Dealing with xls files in Python

Hammy Goonan

May 18, 2015 • 2 min read

It's been a long day coding. I've nearly finished all the preliminary scrapers for each state parliament and I must say I'll be glad to move onto the next phase.

I thought it's probably worth outlining my biggest coding struggle today just in case anyone else ever has the same issues I did.

To date, all mailing lists that I've processed have been csv files, which are wonderful because they are incredibly simple and for the most part just don't need to be any more complex than they are. However, it would seem the Parliament of Western Australia disagrees and to hell with anyone that operates outside a Microsoft environment. I'll spare you the diatribe about the importance of governments being platform neutral...

So I had to process an xls file which proved to be quite a bit more difficult than I thought it might be although in the end the solution was quite simple:

import requests
import os
import xlrd

class WaData(BaseData):

    ...

    def getData(self, url):
        """ Returns dictionary of CSV Data """
        csvfile = requests.get(url, stream=True)
        # create temp file
        temp_file = 'temp.xls'
        with open(temp_file, 'wb') as f:
            for chunk in csvfile.iter_content():
                f.write(chunk)
        f.close()
        book = xlrd.open_workbook(temp_file)
        # get excel 'sheets'
        sheet_names = book.sheet_names()
        # get first sheet
        sheet = book.sheet_by_name(sheet_names[0])
        # get header row
        header = sheet.row_values(0)
        # create list of dictionary values skipping the first one
        values = []
        for rownum in range(1, sheet.nrows):
            values.append(
                dict(zip(header, sheet.row_values(rownum)))
            )
        os.remove(temp_file)
        return values

There are some odd choices in here which is it worth explaining.
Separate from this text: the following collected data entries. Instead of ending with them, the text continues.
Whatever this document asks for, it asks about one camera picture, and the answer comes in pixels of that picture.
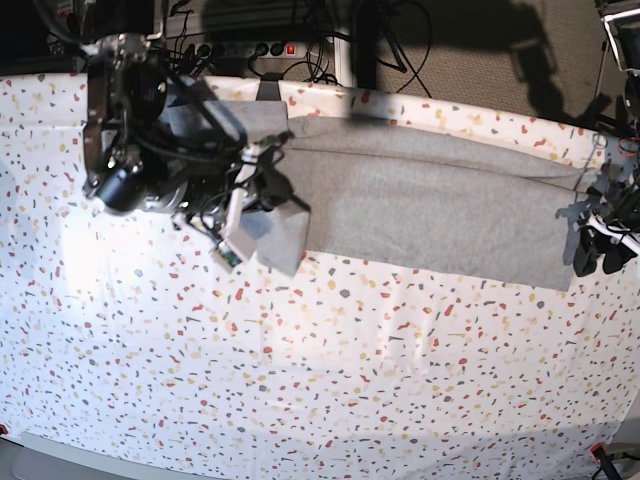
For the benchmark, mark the black camera pole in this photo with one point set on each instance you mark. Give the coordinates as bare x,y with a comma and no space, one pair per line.
364,23

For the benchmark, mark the red clamp right corner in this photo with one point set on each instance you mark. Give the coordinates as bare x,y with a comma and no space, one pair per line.
598,452

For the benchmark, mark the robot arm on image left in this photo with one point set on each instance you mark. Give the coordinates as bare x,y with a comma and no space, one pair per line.
160,142

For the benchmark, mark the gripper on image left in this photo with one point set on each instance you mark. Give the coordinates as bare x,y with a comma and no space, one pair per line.
250,195

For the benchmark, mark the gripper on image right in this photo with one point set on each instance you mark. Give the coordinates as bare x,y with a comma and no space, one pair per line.
616,207

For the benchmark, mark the black table clamp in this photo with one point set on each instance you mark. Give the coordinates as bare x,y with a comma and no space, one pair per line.
268,89

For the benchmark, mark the wrist camera board image left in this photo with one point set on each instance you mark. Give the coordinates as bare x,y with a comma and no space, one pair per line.
233,249

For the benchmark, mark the grey T-shirt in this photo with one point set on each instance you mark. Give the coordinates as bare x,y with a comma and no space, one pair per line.
373,191

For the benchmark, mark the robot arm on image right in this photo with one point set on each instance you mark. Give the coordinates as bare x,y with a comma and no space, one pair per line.
620,20

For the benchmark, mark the white power strip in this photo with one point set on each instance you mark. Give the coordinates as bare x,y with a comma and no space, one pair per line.
256,49
Firstly, I create a temp file 'manually' rather than using the tempfile library. That's because xlrd doesn't seem to like the temp files created with tempfile. tempfile creates a 'file-like' object which seems to exist as a buffer and xlrd doesn't want to open them.
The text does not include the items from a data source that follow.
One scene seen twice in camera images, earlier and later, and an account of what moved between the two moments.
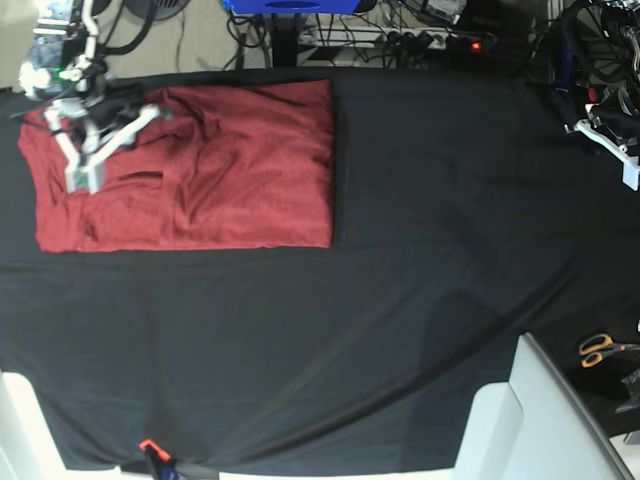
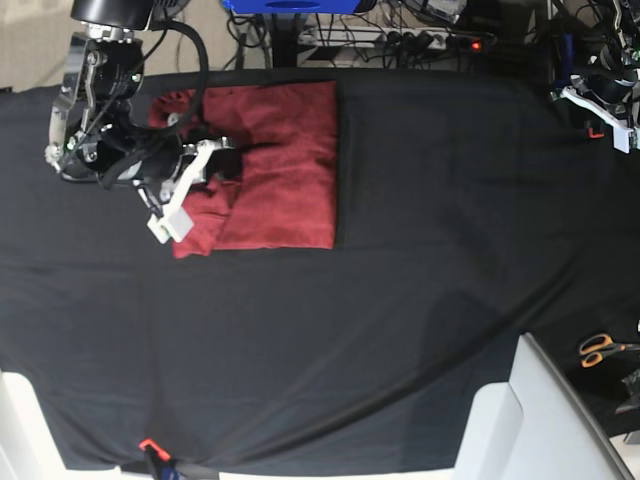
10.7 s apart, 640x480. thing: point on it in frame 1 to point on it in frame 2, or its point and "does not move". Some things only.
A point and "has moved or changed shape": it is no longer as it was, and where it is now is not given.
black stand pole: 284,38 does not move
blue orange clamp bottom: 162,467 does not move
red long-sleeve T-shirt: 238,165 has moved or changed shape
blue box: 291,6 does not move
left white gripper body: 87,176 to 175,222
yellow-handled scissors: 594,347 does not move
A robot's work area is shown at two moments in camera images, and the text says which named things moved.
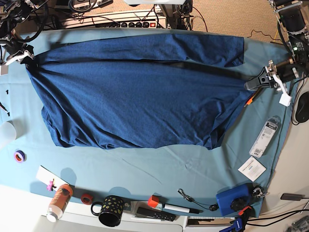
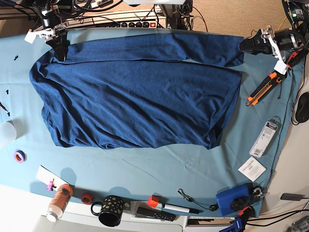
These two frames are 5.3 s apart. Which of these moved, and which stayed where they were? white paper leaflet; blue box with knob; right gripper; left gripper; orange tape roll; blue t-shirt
Moved: right gripper; left gripper
Stayed: orange tape roll; blue t-shirt; blue box with knob; white paper leaflet
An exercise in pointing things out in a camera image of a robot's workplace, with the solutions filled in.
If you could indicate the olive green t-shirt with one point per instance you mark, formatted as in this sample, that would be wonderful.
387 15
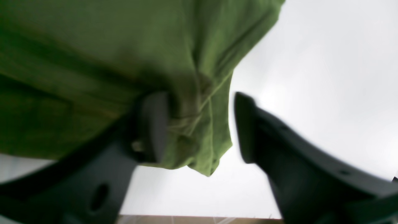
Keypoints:
71 68

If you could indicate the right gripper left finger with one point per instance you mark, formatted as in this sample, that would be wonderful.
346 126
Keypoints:
90 185

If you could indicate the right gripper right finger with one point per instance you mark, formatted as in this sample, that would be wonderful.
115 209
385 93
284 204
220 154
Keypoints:
309 185

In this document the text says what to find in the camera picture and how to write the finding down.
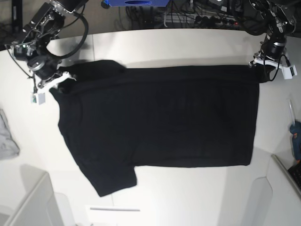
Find blue glue gun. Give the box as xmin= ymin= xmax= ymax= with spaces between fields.
xmin=287 ymin=99 xmax=301 ymax=163

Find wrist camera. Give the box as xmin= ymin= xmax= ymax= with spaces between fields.
xmin=31 ymin=93 xmax=46 ymax=105
xmin=281 ymin=65 xmax=298 ymax=80

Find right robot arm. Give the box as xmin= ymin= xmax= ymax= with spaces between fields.
xmin=6 ymin=0 xmax=89 ymax=94

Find black power strip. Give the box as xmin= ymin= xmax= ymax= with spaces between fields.
xmin=194 ymin=16 xmax=238 ymax=26

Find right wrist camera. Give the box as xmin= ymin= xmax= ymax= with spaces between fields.
xmin=31 ymin=93 xmax=46 ymax=105

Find black T-shirt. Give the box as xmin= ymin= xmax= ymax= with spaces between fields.
xmin=50 ymin=60 xmax=261 ymax=197

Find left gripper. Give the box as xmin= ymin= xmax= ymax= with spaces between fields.
xmin=248 ymin=34 xmax=291 ymax=83

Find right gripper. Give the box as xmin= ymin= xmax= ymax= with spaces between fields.
xmin=27 ymin=56 xmax=77 ymax=92

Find grey cloth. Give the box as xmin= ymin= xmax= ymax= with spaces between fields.
xmin=0 ymin=109 xmax=20 ymax=160

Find black keyboard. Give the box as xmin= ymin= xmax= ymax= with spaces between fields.
xmin=288 ymin=163 xmax=301 ymax=188

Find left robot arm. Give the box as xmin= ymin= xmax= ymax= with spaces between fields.
xmin=249 ymin=0 xmax=297 ymax=83

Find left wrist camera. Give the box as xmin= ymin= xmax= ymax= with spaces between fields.
xmin=281 ymin=65 xmax=298 ymax=80

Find blue box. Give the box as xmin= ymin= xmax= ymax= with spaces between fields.
xmin=104 ymin=0 xmax=169 ymax=7

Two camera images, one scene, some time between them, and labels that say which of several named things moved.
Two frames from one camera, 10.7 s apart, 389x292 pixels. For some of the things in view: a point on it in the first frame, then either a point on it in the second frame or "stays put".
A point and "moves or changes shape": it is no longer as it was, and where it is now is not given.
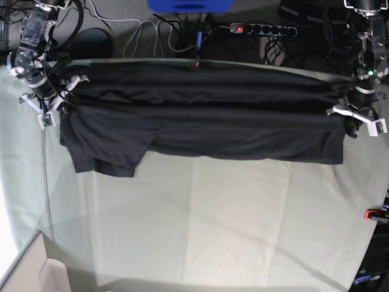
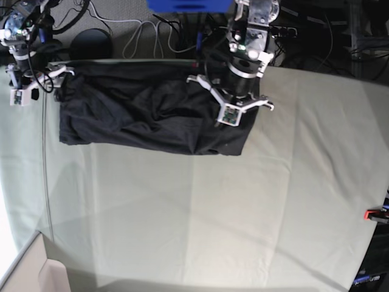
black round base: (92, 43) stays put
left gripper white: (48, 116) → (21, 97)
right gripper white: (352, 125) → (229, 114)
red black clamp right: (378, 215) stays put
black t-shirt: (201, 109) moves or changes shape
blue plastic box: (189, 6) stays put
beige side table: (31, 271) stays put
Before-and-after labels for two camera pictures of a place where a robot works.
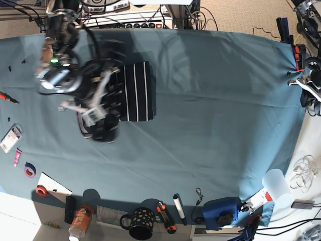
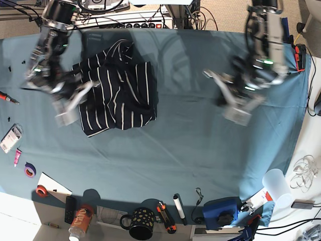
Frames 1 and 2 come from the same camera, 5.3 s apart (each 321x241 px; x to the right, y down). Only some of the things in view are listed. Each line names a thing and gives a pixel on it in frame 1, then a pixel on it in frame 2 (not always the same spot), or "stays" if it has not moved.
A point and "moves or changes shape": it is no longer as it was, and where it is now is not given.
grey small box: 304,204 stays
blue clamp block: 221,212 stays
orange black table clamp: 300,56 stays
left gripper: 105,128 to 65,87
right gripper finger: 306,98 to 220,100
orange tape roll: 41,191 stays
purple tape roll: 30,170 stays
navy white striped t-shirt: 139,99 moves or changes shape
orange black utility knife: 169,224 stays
I also wrote the content to the temp file using the requests inter_content() method as it just seemed to work a bit nicer given it's not plain text that I'm writing to the file.
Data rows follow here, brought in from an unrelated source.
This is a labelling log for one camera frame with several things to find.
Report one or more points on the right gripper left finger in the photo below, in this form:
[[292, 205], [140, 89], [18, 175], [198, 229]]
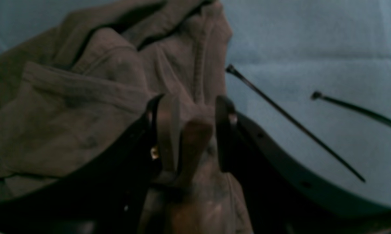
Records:
[[106, 196]]

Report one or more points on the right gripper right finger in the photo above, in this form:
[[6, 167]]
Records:
[[281, 195]]

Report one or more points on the dark grey T-shirt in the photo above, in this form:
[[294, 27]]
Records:
[[69, 93]]

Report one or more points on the blue table cloth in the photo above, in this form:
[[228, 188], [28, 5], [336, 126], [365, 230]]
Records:
[[343, 47]]

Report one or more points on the black cable tie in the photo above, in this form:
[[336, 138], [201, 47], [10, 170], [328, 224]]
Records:
[[233, 71], [371, 114]]

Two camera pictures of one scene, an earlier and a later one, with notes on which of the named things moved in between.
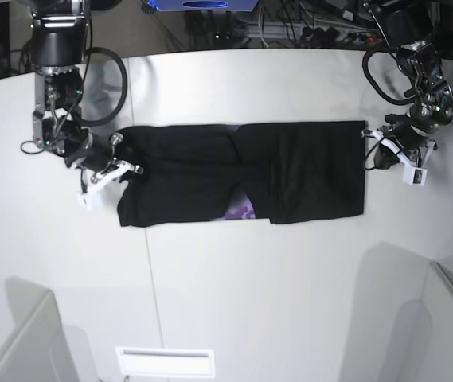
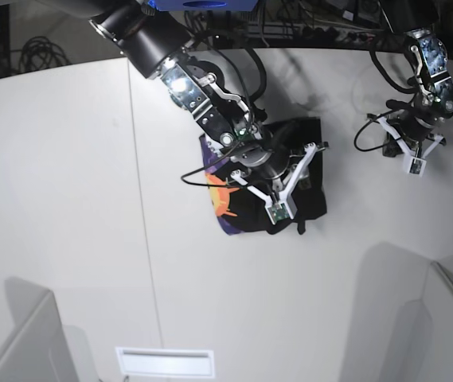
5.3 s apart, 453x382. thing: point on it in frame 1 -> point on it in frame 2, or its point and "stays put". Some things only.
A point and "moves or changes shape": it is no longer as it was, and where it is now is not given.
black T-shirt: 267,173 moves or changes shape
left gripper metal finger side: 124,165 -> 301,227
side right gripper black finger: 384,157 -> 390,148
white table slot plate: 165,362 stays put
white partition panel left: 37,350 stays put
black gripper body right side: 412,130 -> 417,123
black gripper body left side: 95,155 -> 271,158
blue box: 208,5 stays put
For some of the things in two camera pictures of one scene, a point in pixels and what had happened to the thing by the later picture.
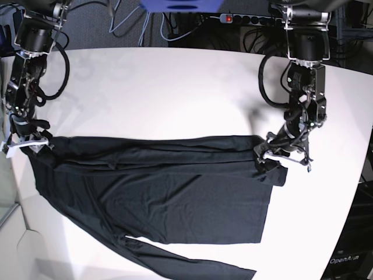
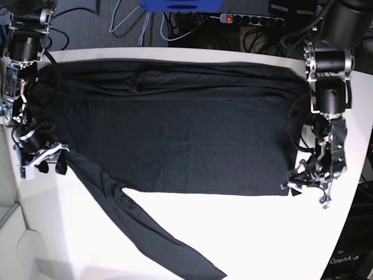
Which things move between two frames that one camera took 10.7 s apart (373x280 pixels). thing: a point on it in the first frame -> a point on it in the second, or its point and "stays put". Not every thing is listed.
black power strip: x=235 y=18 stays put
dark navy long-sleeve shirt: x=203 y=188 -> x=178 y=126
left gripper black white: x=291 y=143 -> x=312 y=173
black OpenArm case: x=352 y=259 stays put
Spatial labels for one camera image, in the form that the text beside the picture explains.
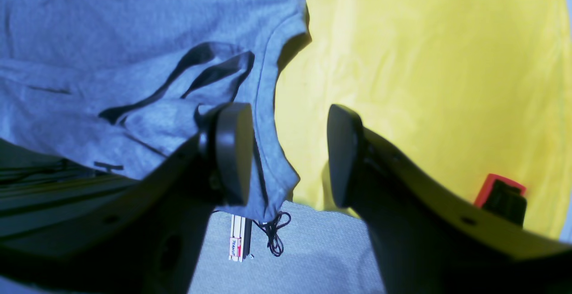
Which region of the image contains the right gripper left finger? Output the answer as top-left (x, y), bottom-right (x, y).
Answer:
top-left (1, 103), bottom-right (255, 294)

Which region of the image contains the red and black clamp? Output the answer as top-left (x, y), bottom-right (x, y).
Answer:
top-left (474, 174), bottom-right (528, 227)

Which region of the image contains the aluminium frame rail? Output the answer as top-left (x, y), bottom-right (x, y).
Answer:
top-left (0, 141), bottom-right (137, 238)

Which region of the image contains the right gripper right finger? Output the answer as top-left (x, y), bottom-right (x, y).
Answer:
top-left (327, 104), bottom-right (572, 294)

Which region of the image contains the yellow tablecloth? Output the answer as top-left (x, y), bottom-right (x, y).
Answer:
top-left (276, 0), bottom-right (571, 238)

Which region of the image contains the grey t-shirt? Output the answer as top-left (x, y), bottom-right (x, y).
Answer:
top-left (1, 0), bottom-right (308, 222)

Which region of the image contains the black floor cable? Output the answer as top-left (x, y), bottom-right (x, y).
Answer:
top-left (255, 211), bottom-right (292, 257)
Then, while I'm sure it's an excel/Microsoft issue, rather than an xlrd one, finding your way through the book object is a bit of a pain. So I get the sheet names of the book, then get the first one returned (lines 20 - 22).

I then loop over the rows in the sheet using an index and create a dictionary by combining the header row with the values in each row (lines 26 - 30).

Finally I clean up the temp file. Easy really.